Security Alerts
Last Updated: 05/28/2013
Beware of Fraudulent Charities - 05/28/2013
Some charities focus on temporary shelter and some concentrate on providing food and water; others specialize in simply raising money for other charities. The Oklahoma Attorney General's Office is now warning of renewed charity scams following the tornado so before giving money to help with the recent tornado disaster relief, it would be wise to verify the type of help the charity is providing to ensure the charity is legitimate.The same increase in fraudulent charities happened within days of the Boston marathon bombings. More than 100 new websites were registered as charities and many were scams. After the grade school shootings in Newton, Connecticut, someone even set up a fake "Funeral Fund" page on Facebook.
To locate a trusted charity, an individual could use an independent charity evaluator such as "Charity Navigator" as a starting point to learn how a particular charity's donations are spent. Charity Navigator shows how much of a donation is applied to the charity program as well as the amount applied to administration and marketing. The Charity Navigator website currently lists more than a dozen trusted charities taking donations for Oklahoma tornado relief, including the American Red Cross.
Keep in mind that donations to certain national charities such as the Red Cross are directed to overall disaster relief wherever assistance is most needed unless a particular disaster is specified. The Red Cross states if donations received have exceeded the amount needed for a specific disaster, the additional donations received and designated for that disaster may be used for other relief efforts. One method of donating to the Red Cross to ensure the donation stays local is to donate to a specific Red Cross Chapter; local donations such as these will be applied in that locale.
"Wire Transfer Canceled" Malware Attack - 05/06/2013
If you've received an email in your inbox telling you that your wire transfer has been cancelled, take care - as it's the latest attempt by online criminals to infect the general public's Windows computers.The e-mail text reads as follows:
Attached to the emails is a file called PAYMENT RECEIPT 30-04-2013-GBK-75.zip which Sophos products detect as containing the Troj/Zbot-EVX Trojan horse, designed to hijack your computer and - potentially - plunder your finances and steal private information.
Of course, the danger is that unsuspecting computer users will open the malicious email attachment even if they haven't recently tried to wire some cash.
The social engineering trap used in this attack takes advantage of people's natural curiousity, which - in many cases - will drive them to investigate the file even if alarm bells should be ringing.
Up-to-date anti-virus software and software patches can help protect your computer, but the real lesson that internet users need to learn is to not be so trusting of unsolicited emails that arrive out of the blue in their inbox.
(See http://nakedsecurity.sophos.com/2013/04/30/wire-transfer-canceled-malware-attack/)

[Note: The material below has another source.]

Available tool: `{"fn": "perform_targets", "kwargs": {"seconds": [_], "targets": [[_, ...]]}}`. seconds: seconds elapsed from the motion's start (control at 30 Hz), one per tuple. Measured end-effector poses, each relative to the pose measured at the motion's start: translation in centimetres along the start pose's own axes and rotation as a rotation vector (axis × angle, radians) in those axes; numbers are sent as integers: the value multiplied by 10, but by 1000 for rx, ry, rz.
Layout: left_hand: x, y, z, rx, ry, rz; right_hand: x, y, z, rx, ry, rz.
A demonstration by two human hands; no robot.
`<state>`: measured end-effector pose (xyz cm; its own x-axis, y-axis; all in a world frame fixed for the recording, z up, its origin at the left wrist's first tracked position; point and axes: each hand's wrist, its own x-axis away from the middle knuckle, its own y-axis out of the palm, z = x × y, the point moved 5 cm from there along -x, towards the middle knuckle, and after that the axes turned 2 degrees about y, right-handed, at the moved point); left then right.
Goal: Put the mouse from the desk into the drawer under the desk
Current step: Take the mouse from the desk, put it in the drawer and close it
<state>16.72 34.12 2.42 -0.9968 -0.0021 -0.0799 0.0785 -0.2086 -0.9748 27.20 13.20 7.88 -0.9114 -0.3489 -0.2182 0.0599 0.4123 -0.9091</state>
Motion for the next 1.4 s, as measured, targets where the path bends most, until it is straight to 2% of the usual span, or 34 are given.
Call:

Text Phishing Scam - 04/26/2013
Fraudsters are texting credit union members with a message that their payment card has been frozen. A BIN number followed by "XXXX" is being used to portray the message as an official looking communication containing a truncated payment card number.Members are being directed to call the number listed in the text if they wish to unfreeze their payment card. The authorities have been notified of this scam but the number could still be live and represents considerable risk to consumers.
If you receive a similar text message DO NOT RESPOND! And remember, we will never ask for your personal information via text message.
If you believe you have been victimized by this or another scam, please contact us immediately.
New "FBI Cybersecurity" Virus - 02/21/2013
There is a relatively new virus that is being referred to as the "FBI Cybersecurity" virus, which manifests in any one of about a dozen forms but the net effect is this:- You get a popup window that will most likely dominate the screen and not allow navigation to other areas of the computer.
- The screen claims to be from several Federal Institutions--primarily the FBI--but also including the U.S. Department of Defense and so on claiming a laundry list of offenses, such as; you have violated a copyright law or are using counterfeit software and informing you that you must pay $300-$500 within a certain timeframe through "Moneypak" (It’s also being referred to as the Moneypak virus).
- It goes on to claim that if you don’t pay within a certain timeframe that the fine will increase and include jail time etc...
It’s a very scary looking window and tends to get people pretty worked up. It pulls information based on your IP address and your location and can even include info on which ISP you are using. (Comcast etc....)
This is a scam which is attempting to get your personal information and credit card info. It is propagated through unsecure rolling ad banners that have been hacked, even on legitimate websites.
If this windows pops up, do NOT respond to it, do not click on it. Kill the process if you know how. Then contact a reputable resource to clean the virus. If you know someone that is somewhat computer savvy, a System Restore to a point in time before the infection followed by a scan with an antivirus program seems to be effective.
These types of virus infections propagated in this manner are difficult to avoid because they approach YOU and you interact with the window, thus installing the software. However, using a good updated web browser such as Firefox or Google Chrome that integrates an "Ad-Block" add-on can be very effective in stopping these windows from popping up.
Please remember that National JACL Credit Union will never ask you for personal information, or information about your credit union accounts via e-mail, a web page, or over the phone.